LISTED RECORDS Block Start

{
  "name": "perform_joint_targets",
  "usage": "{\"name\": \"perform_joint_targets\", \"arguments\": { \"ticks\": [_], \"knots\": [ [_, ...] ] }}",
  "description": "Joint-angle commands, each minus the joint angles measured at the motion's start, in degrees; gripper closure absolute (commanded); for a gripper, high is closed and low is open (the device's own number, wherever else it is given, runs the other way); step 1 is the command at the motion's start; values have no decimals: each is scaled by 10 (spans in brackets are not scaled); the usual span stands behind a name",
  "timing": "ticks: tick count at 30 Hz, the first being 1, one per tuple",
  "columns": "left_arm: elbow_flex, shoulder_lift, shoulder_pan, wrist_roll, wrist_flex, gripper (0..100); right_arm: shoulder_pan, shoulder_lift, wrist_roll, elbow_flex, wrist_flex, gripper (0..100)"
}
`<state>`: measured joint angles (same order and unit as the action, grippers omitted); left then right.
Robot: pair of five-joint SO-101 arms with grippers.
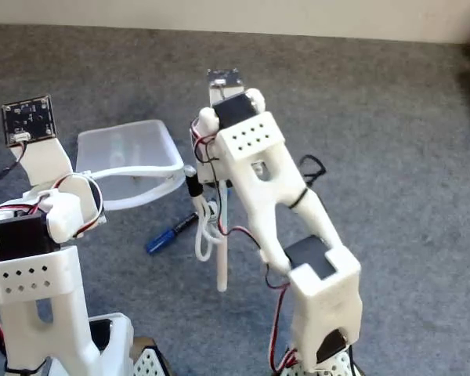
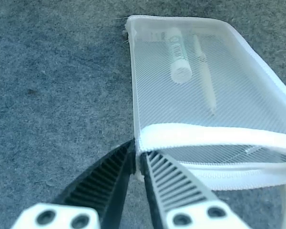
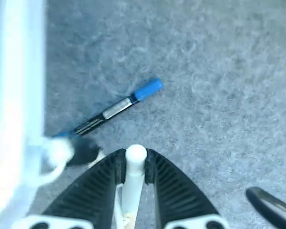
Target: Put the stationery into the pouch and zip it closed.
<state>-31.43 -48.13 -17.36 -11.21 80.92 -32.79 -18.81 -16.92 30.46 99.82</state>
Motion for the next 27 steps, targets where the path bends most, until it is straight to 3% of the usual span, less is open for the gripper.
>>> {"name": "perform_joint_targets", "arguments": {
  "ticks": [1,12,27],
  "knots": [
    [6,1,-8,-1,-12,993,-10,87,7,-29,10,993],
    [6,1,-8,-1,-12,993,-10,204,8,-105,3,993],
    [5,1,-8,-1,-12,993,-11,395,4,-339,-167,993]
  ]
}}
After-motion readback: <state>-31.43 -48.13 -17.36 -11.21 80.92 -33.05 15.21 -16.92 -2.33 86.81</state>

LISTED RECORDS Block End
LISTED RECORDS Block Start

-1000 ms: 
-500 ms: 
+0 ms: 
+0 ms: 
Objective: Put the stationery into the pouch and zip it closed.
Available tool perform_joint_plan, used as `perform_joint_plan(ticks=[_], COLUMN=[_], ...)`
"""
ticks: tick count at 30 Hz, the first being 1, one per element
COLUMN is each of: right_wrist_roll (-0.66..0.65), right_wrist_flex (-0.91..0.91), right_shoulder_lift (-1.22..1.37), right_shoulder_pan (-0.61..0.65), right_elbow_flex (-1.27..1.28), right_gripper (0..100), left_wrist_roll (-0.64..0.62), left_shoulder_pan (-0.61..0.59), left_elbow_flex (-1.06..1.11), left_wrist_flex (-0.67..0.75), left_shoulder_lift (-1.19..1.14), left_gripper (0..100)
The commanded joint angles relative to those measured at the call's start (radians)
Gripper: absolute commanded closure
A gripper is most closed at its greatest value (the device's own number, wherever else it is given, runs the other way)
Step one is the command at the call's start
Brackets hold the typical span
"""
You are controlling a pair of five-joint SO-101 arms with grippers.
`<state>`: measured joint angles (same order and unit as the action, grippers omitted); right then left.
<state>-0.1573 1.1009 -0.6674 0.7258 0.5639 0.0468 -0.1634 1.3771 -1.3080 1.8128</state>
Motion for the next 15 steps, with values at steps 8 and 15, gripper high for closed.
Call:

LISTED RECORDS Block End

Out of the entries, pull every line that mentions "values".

  "description": "Joint-angle commands, each minus the joint angles measured at the motion's start, in degrees; gripper closure absolute (commanded); for a gripper, high is closed and low is open (the device's own number, wherever else it is given, runs the other way); step 1 is the command at the motion's start; values have no decimals: each is scaled by 10 (spans in brackets are not scaled); the usual span stands behind a name",
Motion for the next 15 steps, with values at steps 8 and 15, gripper high for closed.

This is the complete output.